All of the data is to be printed exactly, though the images must be left off.

(Supplied material)

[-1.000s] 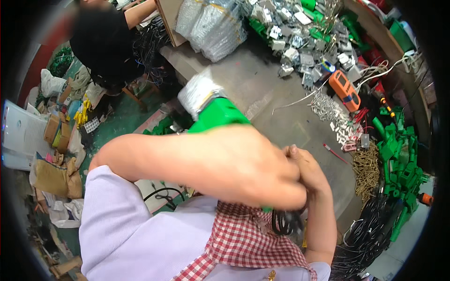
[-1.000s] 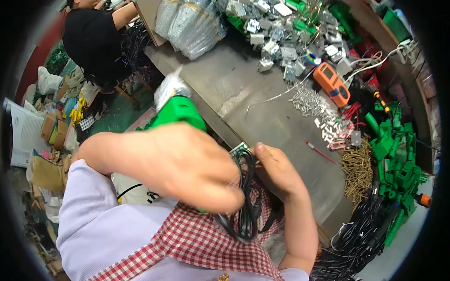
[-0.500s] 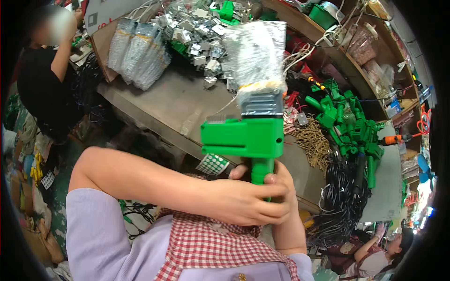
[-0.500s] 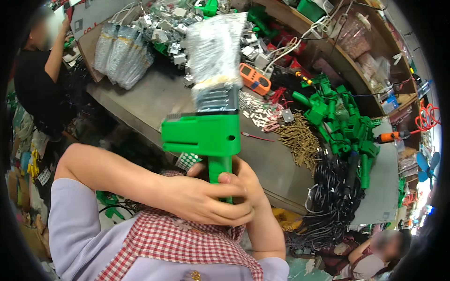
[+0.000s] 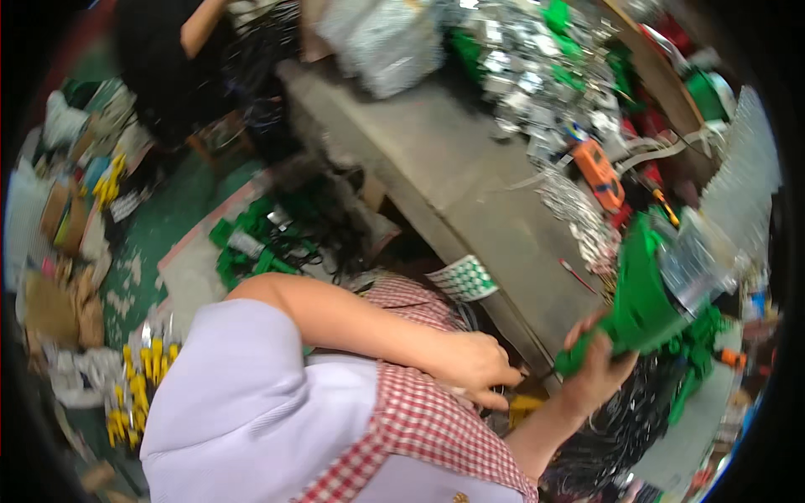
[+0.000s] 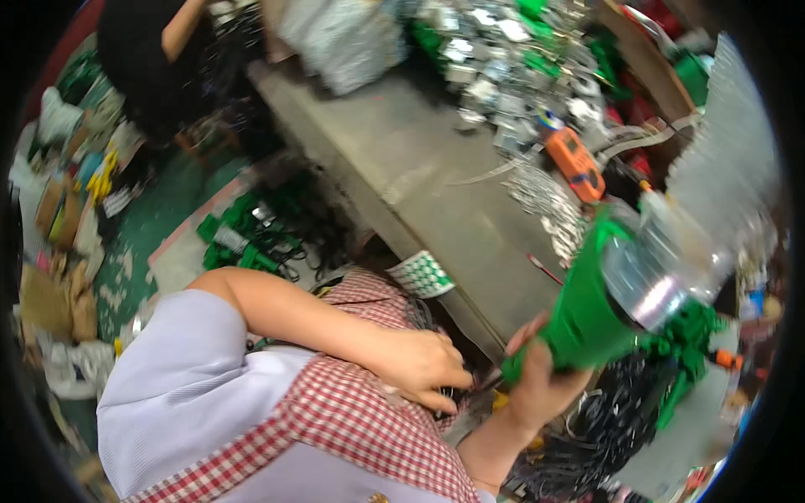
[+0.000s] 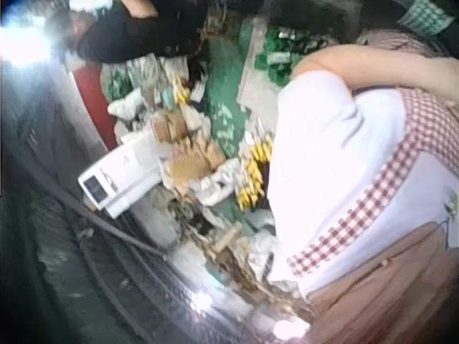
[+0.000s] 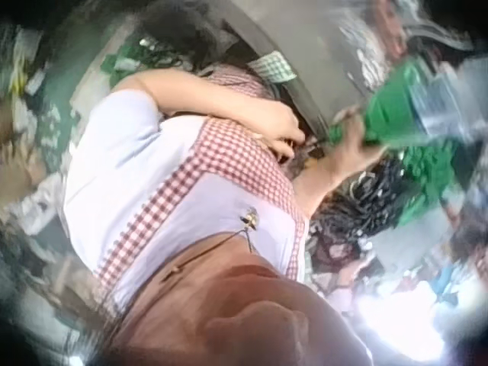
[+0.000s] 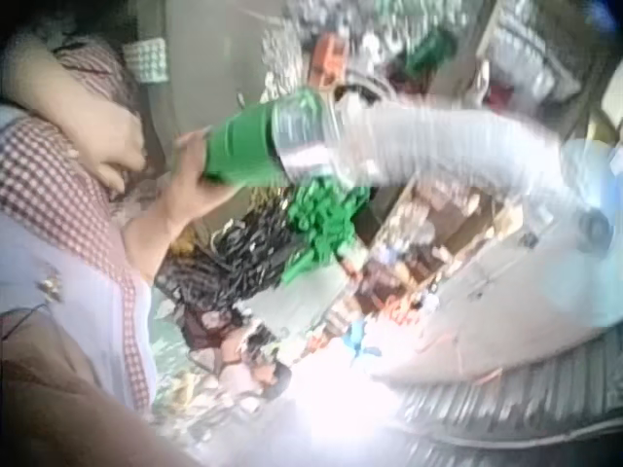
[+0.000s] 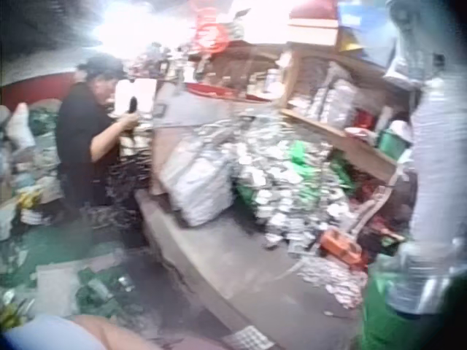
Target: The person assembles a power tool by connecting wires and components inside a plastic housing, soldering wire joints with a soldering iron, fitting the housing halves together, and driving screws using a power screwdriver.
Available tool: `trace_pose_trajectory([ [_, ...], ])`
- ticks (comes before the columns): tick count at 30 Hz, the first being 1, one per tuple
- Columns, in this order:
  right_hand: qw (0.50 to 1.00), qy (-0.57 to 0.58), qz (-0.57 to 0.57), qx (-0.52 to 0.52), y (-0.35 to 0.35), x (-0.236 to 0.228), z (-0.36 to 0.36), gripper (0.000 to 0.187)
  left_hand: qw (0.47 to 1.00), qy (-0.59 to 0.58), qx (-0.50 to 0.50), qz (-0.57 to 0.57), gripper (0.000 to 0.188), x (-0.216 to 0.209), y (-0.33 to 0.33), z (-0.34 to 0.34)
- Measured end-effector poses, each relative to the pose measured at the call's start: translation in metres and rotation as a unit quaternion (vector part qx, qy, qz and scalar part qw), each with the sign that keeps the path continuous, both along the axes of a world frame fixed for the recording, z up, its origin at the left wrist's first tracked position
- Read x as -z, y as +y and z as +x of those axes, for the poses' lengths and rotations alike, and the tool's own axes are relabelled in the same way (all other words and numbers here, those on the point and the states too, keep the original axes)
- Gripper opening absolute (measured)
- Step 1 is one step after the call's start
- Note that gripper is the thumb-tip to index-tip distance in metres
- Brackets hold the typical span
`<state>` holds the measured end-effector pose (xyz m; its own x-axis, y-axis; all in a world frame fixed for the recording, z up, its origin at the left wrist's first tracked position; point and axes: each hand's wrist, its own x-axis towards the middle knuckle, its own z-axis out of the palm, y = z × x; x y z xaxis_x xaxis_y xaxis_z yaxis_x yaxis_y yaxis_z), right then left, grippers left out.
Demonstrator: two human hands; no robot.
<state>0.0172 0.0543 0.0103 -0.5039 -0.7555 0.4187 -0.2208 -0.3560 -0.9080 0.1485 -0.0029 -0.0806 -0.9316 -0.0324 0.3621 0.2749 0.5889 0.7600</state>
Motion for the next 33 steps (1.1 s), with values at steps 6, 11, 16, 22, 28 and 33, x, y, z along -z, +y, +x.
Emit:
trace_pose_trajectory([
  [6,0.791,-0.313,0.284,-0.443,-0.024,0.001,0.003,0.06,0.998,0.05,0.022,-0.025,0.041,0.013,-0.005,0.013],
  [11,0.743,0.022,0.477,-0.468,-0.098,0.03,0.091,0.039,0.986,0.027,-0.06,0.156,0.033,0.024,0.001,0.044],
  [16,0.826,0.022,0.308,-0.471,-0.121,0.022,0.098,0.036,0.609,0.079,-0.506,0.605,0.062,0.039,-0.074,0.169],
  [22,0.768,0.008,0.424,-0.48,-0.111,0.042,0.06,0.038,0.332,0.166,-0.668,0.645,0.06,0.095,-0.103,0.312],
  [28,0.764,-0.032,0.425,-0.484,-0.106,0.044,0.051,0.039,0.355,0.077,-0.767,0.529,0.056,0.147,-0.084,0.36],
  [33,0.782,-0.038,0.416,-0.463,-0.097,0.045,0.047,0.039,0.514,-0.368,-0.736,0.243,0.088,0.247,-0.073,0.376],
])
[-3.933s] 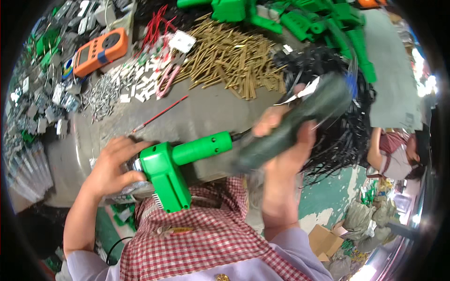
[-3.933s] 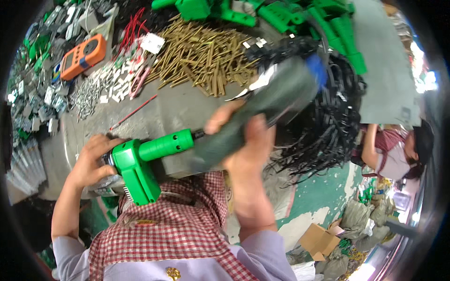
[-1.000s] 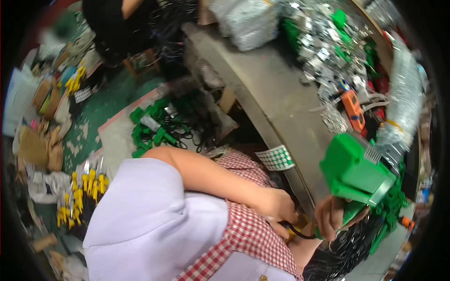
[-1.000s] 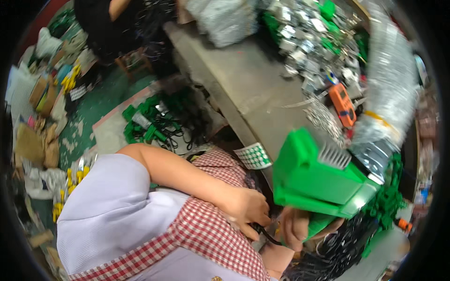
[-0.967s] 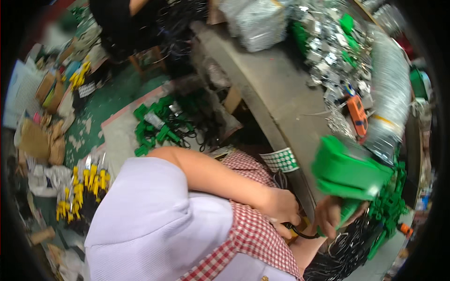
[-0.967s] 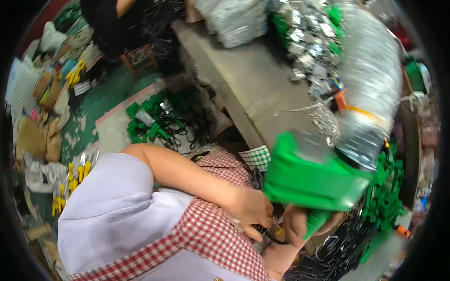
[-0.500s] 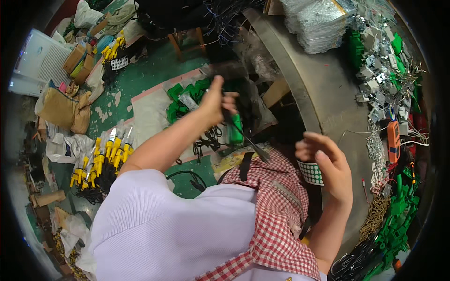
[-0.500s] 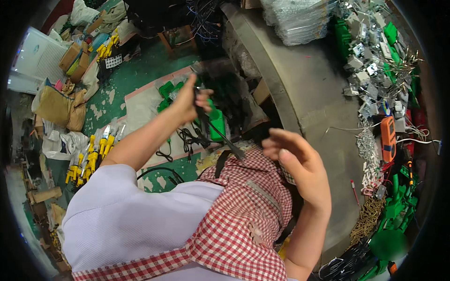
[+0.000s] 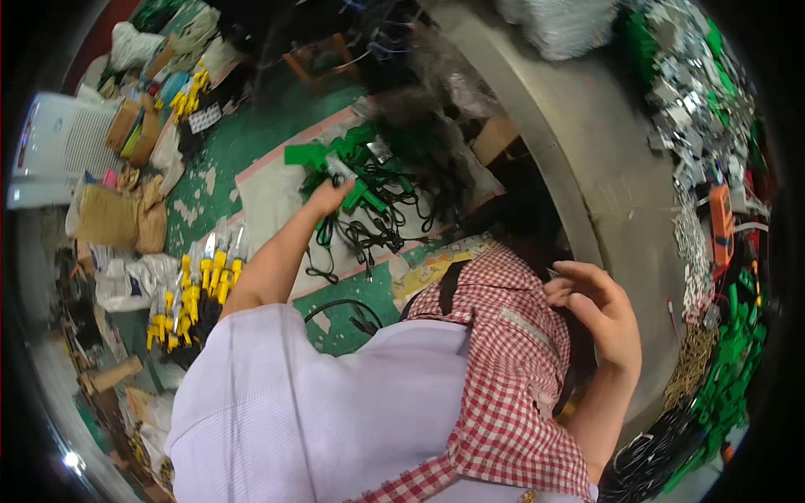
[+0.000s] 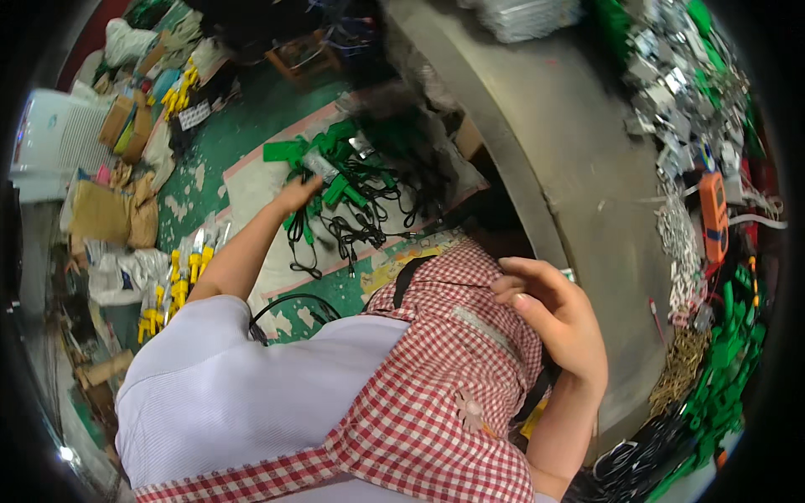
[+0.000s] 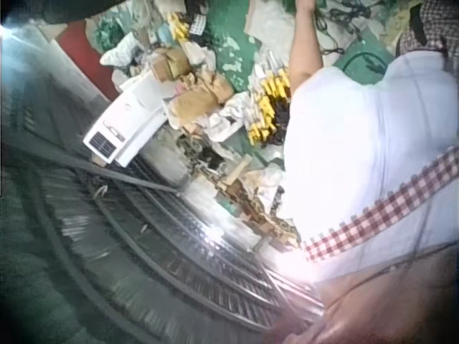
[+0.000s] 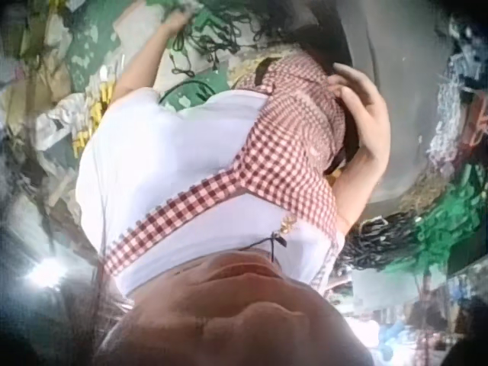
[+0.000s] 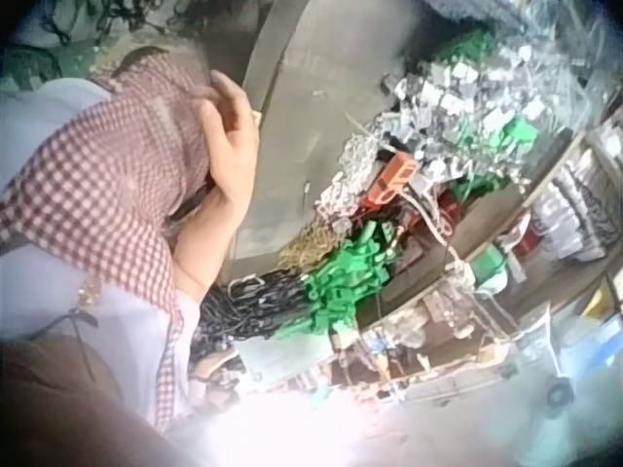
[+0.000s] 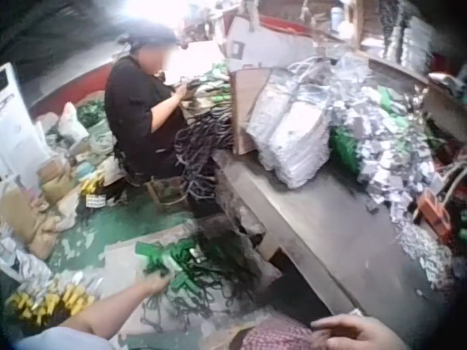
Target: The person assembles a power tool by connecting wires and components inside a plastic housing, soldering wire joints with a soldering iron, fitting the housing halves together, and driving screws using a power screwdriver.
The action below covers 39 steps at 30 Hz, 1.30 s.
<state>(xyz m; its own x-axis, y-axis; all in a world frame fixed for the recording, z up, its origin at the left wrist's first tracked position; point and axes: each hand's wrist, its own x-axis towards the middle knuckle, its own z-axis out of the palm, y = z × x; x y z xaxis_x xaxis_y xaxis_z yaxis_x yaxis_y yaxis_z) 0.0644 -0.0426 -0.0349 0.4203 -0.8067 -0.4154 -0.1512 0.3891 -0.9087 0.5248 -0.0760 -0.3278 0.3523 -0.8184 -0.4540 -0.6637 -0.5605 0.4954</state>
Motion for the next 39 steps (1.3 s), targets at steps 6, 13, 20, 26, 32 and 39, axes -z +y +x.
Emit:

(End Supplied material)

*Solution for this exercise:*
[-1.000s] 
[-1.000s] 
[-0.500s] 
[-0.500s] 
[+0.000s] 
[+0.000s] 
[+0.000s] 
[+0.000s] 
[+0.000s] 
[+0.000s] 
Target: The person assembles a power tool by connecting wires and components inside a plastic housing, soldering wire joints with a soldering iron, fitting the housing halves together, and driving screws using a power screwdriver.
Available tool: `trace_pose_trajectory([ [_, ...], ])`
- ticks (comes before the columns): tick count at 30 Hz, the first being 1, one per tuple
- Columns, in this order:
  right_hand: qw (0.50 to 1.00), qy (-0.57 to 0.58), qz (-0.57 to 0.57), qx (-0.52 to 0.52), y (-0.35 to 0.35), x (-0.236 to 0.228), z (-0.36 to 0.36), gripper (0.000 to 0.187)
  left_hand: qw (0.47 to 1.00), qy (-0.59 to 0.58), qx (-0.50 to 0.50), qz (-0.57 to 0.57), gripper (0.000 to 0.188), x (-0.216 to 0.209), y (-0.33 to 0.33), z (-0.34 to 0.34)
- Measured end-effector poses, each relative to the pose measured at the call's start: translation in metres and rotation as a unit quaternion (vector part qx, qy, qz and scalar part qw), each with the sign that keeps the path continuous, both along the axes of a world frame fixed for the recording, z up, its origin at the left wrist's first tracked position
- Read x as -z, y as +y and z as +x of those axes, for the poses' lengths and rotations alike, and the tool's own axes are relabelled in the same way (all other words and numbers here, those on the point and the states too, keep the original axes)
- Gripper opening absolute (measured)
- Step 1 is one step after the call's start
- Note that gripper is the thumb-tip to index-tip distance in metres
- Brackets hold the typical span
`<state>` holds the measured end-effector pose (xyz m; its own x-axis, y-axis; all in a world frame fixed for the recording, z up, its origin at the left wrist's first tracked position; point and axes: each hand's wrist, its own x-axis towards the middle knuckle, its own z-axis out of the palm, y = z × x; x y z xaxis_x xaxis_y xaxis_z yaxis_x yaxis_y yaxis_z), right then left, grippers left out.
Demonstrator: two human hands; no robot.
<state>0.0172 0.0543 0.0103 -0.5039 -0.7555 0.4187 -0.2208 -0.3560 -0.9080 0.1485 -0.0029 -0.0806 -0.9316 -0.0324 0.3621 0.2749 0.5889 0.7600</state>
Motion for the next 33 steps (1.1 s), with values at steps 6, 11, 16, 22, 28 and 33, x, y, z along -z, +y, +x.
Emit:
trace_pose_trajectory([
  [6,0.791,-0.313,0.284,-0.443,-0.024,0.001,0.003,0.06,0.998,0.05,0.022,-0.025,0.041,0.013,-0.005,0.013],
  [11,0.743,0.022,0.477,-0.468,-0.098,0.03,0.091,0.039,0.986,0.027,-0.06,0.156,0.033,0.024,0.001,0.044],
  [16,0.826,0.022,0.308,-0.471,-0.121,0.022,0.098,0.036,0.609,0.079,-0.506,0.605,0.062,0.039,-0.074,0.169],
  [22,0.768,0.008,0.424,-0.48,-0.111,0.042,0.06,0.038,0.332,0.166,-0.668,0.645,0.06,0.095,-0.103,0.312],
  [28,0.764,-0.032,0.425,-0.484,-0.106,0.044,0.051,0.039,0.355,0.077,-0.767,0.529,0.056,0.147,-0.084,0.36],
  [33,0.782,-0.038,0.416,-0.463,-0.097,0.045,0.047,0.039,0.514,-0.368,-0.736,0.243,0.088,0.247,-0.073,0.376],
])
[-3.933s] 
[-3.933s] 
[-1.000s] 
[-1.000s] 
[-0.967s] 
[-0.967s] 
[-0.500s] 
[-0.500s] 
[+0.000s] 
[+0.000s] 
[+0.000s] 
[+0.000s] 
[+0.000s] 
[+0.000s] 
Target: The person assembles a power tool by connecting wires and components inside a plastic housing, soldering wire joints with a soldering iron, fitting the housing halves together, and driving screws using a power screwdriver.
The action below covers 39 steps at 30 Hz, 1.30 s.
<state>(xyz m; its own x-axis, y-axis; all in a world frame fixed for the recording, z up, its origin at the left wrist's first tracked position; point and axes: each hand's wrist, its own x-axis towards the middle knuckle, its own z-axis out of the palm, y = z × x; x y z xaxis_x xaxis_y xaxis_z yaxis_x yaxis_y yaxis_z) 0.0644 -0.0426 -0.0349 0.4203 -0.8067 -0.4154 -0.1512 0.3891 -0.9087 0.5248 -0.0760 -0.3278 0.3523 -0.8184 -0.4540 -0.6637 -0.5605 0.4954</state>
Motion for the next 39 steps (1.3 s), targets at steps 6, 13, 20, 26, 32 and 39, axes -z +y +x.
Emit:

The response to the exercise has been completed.